• **Problem details**
In the data below, the answer is the run of lines from the line containing "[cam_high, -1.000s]" through the line containing "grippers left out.", both included; print it exactly and nothing else.

• **Provided information**

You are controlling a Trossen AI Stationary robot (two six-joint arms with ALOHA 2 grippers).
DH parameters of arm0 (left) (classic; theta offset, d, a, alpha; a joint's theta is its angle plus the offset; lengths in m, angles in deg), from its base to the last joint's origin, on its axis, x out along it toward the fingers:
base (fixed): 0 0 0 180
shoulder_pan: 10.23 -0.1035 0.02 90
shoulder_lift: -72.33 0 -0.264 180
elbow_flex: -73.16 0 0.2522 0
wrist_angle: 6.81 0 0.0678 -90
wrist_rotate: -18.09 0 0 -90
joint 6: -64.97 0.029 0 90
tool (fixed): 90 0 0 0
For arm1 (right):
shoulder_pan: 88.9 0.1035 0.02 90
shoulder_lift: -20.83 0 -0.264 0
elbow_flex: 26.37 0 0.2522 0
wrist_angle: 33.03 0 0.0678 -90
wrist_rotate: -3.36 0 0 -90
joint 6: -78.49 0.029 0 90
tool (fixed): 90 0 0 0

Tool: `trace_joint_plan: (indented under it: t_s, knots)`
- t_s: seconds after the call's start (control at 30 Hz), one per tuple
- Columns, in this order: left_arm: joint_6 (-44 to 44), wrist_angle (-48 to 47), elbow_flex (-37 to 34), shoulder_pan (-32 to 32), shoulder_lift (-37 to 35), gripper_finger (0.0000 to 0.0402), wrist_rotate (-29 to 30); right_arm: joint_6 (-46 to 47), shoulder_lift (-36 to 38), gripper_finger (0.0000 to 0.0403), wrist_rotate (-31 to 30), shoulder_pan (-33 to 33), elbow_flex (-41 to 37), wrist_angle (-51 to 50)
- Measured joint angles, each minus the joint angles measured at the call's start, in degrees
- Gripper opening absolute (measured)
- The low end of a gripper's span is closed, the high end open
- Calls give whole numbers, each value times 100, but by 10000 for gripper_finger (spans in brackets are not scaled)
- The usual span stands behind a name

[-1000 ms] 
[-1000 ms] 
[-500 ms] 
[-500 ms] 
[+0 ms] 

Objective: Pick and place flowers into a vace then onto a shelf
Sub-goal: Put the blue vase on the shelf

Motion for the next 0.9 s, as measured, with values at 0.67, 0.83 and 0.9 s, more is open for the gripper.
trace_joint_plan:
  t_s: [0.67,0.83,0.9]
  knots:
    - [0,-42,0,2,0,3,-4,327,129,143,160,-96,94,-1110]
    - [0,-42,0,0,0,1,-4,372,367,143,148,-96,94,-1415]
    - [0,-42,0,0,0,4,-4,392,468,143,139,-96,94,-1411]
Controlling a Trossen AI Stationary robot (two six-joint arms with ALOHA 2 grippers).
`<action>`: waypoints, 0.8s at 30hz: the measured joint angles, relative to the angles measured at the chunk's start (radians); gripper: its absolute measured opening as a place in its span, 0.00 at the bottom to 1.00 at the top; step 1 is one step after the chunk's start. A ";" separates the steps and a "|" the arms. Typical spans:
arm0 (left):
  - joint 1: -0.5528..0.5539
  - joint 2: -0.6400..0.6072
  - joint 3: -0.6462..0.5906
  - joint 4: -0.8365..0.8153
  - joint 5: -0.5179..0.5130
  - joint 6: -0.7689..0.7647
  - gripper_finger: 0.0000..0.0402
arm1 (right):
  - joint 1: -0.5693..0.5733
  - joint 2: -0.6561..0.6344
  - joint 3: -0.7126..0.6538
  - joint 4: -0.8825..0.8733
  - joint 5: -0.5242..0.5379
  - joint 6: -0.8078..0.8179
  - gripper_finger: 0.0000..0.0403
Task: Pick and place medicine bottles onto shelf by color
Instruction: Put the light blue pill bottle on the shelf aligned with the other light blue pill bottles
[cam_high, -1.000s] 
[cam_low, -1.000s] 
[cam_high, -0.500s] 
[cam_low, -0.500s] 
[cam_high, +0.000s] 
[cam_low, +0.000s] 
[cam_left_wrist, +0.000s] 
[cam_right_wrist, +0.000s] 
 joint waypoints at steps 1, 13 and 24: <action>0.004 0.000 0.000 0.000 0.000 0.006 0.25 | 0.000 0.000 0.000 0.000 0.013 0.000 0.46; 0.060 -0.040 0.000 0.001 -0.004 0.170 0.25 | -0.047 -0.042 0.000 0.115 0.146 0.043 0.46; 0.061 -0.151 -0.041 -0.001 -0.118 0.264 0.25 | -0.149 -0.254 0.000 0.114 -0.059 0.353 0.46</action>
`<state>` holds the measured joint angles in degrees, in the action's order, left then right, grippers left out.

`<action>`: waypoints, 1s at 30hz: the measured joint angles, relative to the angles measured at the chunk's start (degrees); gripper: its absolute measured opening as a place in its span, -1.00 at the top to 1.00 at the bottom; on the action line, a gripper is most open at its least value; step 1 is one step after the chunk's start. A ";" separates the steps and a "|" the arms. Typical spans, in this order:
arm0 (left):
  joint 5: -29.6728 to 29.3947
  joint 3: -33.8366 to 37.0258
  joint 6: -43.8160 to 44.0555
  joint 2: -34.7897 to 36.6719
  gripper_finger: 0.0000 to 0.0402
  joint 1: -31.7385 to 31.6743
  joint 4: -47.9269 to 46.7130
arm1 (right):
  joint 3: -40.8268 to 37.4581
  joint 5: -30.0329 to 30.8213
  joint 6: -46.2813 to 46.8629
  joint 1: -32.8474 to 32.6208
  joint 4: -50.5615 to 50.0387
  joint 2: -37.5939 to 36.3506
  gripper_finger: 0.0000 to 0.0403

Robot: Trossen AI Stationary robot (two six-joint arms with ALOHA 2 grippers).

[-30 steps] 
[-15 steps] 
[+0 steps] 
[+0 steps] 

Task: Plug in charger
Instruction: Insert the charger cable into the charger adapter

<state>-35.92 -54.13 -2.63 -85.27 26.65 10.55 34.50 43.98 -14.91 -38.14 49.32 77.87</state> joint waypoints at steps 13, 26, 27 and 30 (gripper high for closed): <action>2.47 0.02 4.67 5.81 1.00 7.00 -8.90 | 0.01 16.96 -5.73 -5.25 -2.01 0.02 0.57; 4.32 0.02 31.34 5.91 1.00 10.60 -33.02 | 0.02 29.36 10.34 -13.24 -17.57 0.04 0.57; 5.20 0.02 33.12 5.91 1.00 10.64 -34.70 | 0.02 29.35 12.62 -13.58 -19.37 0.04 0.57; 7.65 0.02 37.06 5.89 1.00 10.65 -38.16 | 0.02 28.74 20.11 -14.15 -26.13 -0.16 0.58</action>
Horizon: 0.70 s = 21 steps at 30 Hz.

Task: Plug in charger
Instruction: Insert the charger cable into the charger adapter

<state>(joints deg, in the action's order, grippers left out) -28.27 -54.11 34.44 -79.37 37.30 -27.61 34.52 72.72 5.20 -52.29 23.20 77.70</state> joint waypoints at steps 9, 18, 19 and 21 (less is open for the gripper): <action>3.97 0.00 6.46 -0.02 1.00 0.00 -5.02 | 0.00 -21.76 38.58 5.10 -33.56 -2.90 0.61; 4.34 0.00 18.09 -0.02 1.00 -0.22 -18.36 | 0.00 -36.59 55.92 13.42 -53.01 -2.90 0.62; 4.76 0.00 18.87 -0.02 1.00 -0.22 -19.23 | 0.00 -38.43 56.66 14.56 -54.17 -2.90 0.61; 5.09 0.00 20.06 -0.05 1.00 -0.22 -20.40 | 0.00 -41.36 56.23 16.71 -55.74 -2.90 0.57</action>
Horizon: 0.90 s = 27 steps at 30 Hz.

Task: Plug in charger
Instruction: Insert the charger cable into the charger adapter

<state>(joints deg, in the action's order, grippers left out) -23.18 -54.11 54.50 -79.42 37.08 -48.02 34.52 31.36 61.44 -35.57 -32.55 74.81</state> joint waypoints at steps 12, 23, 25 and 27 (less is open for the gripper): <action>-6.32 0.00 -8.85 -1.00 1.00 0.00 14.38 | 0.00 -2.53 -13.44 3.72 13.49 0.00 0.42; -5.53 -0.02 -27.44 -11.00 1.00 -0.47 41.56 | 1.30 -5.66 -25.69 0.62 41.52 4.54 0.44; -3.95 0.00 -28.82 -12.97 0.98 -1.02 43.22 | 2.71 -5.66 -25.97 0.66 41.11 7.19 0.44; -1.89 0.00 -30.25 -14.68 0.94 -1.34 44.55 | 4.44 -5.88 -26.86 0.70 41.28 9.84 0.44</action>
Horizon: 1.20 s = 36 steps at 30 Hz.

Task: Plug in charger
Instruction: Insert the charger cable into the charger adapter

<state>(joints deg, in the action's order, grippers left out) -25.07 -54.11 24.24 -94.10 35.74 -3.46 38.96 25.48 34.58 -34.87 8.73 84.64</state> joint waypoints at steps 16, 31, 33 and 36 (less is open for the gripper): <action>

• **Final answer**
[cam_high, -1.000s] 
[cam_low, -1.000s] 
[cam_high, -0.500s] 
[cam_low, -0.500s] 
[cam_high, +0.000s] 
[cam_low, +0.000s] 
[cam_left_wrist, +0.000s] 
[cam_right_wrist, +0.000s] 
 joint waypoints at steps 1, 13 and 24: <action>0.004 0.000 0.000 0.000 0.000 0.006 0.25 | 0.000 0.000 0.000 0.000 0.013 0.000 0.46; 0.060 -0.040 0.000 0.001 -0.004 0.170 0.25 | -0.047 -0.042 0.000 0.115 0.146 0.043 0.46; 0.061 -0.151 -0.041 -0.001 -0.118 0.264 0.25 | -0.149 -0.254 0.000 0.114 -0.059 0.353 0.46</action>
`<state>` holds the measured joint angles in degrees, in the action's order, left then right, grippers left out.

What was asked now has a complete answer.